The government on Sunday unanimously approved the findings of a committee on monopolization of the economy, approving plans to encourage not only competition, but also the breakup of large “pyramidical” corporations that own many businesses not connected to their core business.
The recommendations include passing legislation that would regulate the size of companies and impose penalties on corporations and individuals who “concentrate” too much wealth or too many assets in a single entity.
Netanyahu praised the approval of the findings, saying that “for years governments have spoken about increasing competition, but now we are finally doing it. When there is more competition, prices come down.”
Netanyahu said that even the small steps that had been taken over the past year had had an effect. “I saw a report by the Central Bureau of Statistics that food prices did not increase in the past year, even though the inflation rate rose. But this does not suffice,” he added. “I will ask that these recommendations be passed into law as soon as possible in order to further open the economy to competition and thus lower prices."
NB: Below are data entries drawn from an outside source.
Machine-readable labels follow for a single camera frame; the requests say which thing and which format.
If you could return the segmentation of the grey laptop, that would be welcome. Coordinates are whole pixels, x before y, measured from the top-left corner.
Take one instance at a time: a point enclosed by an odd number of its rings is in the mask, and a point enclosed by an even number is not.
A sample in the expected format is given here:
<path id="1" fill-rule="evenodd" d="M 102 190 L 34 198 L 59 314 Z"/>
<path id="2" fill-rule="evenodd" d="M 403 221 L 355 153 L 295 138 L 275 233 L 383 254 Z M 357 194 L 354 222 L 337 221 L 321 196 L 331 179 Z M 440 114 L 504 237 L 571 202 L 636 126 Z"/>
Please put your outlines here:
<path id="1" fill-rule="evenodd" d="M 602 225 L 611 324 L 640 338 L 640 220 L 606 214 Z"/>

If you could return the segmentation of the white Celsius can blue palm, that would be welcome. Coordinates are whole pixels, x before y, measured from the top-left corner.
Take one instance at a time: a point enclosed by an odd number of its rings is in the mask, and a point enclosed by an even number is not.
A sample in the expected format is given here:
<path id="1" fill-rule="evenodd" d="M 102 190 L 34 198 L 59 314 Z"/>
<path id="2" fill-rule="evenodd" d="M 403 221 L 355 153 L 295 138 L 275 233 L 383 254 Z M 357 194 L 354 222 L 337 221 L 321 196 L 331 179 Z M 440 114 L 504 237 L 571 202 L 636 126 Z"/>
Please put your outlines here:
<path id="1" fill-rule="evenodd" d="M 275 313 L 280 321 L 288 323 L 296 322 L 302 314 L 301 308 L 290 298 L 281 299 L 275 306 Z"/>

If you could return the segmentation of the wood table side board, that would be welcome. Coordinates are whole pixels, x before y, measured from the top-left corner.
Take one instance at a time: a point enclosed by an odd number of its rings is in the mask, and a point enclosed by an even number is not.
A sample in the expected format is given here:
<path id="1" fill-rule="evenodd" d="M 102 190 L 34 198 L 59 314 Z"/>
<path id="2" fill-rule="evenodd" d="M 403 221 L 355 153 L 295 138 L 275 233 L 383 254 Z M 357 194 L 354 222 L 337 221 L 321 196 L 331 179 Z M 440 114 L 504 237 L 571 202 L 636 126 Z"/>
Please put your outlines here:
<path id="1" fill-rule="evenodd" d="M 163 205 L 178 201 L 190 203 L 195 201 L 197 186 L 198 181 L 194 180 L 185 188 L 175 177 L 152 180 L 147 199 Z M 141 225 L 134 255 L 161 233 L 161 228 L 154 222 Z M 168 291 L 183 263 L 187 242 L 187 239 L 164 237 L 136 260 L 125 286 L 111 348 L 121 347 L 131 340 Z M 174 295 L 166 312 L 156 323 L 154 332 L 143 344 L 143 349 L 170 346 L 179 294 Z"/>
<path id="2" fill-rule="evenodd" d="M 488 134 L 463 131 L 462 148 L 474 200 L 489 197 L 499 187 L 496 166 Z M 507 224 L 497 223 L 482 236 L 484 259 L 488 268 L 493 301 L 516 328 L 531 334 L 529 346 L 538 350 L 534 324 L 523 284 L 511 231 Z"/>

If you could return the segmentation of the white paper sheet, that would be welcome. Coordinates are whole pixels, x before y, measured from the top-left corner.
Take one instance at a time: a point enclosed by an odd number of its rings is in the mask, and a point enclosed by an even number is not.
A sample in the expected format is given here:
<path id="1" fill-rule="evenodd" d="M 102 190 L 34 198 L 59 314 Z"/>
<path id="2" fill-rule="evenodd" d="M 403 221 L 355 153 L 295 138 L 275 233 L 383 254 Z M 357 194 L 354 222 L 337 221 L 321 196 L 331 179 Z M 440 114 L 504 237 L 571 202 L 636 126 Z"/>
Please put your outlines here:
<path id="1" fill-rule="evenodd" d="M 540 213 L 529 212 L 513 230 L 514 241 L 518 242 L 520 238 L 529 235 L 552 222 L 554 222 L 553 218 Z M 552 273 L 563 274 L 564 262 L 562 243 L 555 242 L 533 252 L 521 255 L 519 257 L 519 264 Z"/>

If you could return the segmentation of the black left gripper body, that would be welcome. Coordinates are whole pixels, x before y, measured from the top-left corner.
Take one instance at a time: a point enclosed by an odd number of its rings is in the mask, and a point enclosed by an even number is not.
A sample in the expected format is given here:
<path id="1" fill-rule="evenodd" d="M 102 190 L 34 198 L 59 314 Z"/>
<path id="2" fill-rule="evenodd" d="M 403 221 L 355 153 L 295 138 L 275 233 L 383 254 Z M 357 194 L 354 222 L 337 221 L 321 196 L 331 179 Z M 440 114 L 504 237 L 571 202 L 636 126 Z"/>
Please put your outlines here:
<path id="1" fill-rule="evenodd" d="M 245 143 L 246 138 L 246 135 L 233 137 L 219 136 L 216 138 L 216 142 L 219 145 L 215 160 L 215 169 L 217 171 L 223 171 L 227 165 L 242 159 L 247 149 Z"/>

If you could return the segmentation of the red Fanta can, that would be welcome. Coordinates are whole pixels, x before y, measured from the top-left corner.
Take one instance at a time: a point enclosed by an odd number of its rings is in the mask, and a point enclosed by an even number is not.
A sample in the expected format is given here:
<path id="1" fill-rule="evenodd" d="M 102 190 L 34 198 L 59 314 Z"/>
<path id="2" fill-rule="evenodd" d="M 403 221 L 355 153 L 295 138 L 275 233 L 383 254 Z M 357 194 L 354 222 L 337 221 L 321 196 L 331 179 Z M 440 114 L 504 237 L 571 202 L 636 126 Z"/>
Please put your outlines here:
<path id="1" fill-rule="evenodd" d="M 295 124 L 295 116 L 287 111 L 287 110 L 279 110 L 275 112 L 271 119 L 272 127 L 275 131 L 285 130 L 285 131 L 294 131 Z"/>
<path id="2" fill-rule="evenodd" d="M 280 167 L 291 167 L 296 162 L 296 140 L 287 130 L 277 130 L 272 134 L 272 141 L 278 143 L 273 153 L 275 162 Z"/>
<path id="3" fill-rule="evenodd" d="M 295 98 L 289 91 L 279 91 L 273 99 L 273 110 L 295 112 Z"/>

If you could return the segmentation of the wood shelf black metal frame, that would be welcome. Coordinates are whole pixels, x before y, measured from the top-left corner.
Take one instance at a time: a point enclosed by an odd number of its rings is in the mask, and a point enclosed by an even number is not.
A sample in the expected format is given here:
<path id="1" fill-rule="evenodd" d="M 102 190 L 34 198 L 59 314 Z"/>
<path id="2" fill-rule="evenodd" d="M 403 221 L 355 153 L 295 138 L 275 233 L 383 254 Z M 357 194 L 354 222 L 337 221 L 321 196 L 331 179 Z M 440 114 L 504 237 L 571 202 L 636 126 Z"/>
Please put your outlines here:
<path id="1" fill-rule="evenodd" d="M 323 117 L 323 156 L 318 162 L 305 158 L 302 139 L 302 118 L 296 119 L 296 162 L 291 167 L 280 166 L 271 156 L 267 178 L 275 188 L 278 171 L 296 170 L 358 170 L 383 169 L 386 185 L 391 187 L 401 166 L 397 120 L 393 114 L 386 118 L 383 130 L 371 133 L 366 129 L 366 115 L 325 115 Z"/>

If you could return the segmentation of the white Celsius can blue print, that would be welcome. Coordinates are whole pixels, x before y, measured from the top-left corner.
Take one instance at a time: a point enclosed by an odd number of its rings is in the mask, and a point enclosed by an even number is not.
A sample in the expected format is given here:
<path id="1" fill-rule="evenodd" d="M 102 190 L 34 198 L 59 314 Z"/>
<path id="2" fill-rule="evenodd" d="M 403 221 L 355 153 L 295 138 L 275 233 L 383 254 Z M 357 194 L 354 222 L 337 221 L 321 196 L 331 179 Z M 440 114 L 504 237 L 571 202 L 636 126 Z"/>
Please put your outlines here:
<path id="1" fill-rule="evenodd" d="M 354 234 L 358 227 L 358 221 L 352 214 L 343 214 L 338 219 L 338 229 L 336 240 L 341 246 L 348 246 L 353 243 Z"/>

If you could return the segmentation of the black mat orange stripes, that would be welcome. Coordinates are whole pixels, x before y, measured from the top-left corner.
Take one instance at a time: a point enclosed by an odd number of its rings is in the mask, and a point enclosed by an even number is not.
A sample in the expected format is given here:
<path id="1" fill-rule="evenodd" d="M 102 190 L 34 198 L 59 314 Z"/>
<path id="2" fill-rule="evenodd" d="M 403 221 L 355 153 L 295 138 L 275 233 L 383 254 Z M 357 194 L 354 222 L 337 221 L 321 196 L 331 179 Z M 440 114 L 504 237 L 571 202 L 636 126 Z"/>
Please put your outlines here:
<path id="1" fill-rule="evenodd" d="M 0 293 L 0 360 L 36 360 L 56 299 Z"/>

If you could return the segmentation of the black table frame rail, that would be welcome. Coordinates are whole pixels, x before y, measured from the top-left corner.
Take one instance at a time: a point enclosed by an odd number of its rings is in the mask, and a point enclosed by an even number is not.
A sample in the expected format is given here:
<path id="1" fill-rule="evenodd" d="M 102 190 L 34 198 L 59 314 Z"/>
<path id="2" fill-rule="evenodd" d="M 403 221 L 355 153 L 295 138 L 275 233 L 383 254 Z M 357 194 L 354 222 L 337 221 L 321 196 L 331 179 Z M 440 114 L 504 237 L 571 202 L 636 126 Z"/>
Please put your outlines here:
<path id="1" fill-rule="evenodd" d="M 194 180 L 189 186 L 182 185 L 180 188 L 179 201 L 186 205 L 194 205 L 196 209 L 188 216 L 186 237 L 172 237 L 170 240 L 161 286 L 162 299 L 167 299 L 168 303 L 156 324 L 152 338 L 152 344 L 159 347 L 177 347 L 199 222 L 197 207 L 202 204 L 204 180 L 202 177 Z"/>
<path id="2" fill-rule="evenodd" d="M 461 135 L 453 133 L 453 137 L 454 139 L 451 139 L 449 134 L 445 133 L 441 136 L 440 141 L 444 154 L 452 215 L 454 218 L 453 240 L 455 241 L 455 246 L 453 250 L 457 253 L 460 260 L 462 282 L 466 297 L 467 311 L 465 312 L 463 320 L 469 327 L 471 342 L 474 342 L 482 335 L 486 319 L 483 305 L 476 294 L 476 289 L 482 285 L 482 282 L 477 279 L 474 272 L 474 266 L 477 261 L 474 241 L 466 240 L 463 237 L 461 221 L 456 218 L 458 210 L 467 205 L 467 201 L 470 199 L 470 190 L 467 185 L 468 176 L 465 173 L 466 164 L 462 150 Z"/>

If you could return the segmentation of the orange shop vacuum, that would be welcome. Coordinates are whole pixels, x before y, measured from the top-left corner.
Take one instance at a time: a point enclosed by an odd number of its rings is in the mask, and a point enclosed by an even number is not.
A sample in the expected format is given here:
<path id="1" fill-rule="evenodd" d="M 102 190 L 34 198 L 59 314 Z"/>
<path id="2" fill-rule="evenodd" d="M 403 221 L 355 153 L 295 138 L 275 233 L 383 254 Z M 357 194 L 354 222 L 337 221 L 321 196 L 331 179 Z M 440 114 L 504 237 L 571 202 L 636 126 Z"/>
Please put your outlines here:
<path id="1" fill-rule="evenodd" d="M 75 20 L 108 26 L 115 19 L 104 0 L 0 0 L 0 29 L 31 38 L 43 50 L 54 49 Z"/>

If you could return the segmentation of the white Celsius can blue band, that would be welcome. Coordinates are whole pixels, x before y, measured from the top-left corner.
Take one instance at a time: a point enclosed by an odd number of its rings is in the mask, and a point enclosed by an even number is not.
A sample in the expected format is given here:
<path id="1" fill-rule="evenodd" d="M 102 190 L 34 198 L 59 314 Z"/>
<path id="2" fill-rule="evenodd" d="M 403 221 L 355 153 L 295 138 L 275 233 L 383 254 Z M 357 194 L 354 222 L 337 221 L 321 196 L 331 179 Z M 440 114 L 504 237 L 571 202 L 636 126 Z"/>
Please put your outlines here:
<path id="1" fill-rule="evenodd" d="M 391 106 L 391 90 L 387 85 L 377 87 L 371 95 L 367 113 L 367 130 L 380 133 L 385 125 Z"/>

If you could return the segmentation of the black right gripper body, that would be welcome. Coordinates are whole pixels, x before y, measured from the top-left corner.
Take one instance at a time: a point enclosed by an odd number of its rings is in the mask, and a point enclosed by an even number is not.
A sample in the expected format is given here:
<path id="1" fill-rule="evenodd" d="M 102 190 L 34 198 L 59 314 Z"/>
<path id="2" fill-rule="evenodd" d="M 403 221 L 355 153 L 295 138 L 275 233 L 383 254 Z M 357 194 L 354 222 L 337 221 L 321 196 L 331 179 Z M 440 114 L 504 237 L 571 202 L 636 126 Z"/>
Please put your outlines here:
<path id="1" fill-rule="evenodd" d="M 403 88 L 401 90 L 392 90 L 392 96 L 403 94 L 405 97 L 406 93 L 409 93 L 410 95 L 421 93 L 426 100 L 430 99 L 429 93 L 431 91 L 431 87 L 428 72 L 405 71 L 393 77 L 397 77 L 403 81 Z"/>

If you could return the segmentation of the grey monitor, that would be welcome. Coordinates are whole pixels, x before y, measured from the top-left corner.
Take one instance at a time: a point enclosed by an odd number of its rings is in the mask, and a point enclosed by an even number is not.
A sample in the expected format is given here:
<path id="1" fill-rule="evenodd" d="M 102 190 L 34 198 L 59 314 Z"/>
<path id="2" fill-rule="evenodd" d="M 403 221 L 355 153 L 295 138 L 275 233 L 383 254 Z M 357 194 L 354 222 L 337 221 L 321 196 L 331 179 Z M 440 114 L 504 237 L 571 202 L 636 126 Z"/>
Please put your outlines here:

Meanwhile, a report in Globes last week said that two families who control large corporations in Israel are threatening to sue the government if the recommendations on breaking up monopolies and dispersing concentrated wealth are approved by ministers.
The Liberman and Abeles families of Australia, who are partners in the Paz Oil and the First International Bank – both core businesses of conglomerates that own many smaller concerns – said they would go to the International Court of Justice in The Hague or the International Court of Arbitration in Paris, claiming that the government would be in breach of international economic treaties to which Israel is committed if it tried to implement the committee's findings. They will also claim that the policies threaten their property and rights, and that they, as a smaller conglomerate, would be discriminated against unfairly by being lumped in with much larger corporations.
Attorneys for the families, and their Israeli partner Tzaddik Bino, said that forcing them to sell their assets in a “fire sale” was extremely unfair, since all of the assets they had acquired in recent years had been with government approval. They claim that even though they own both conglomerates, there are no business dealings between them and they are not using their potential “concentrated” power to prevent competition.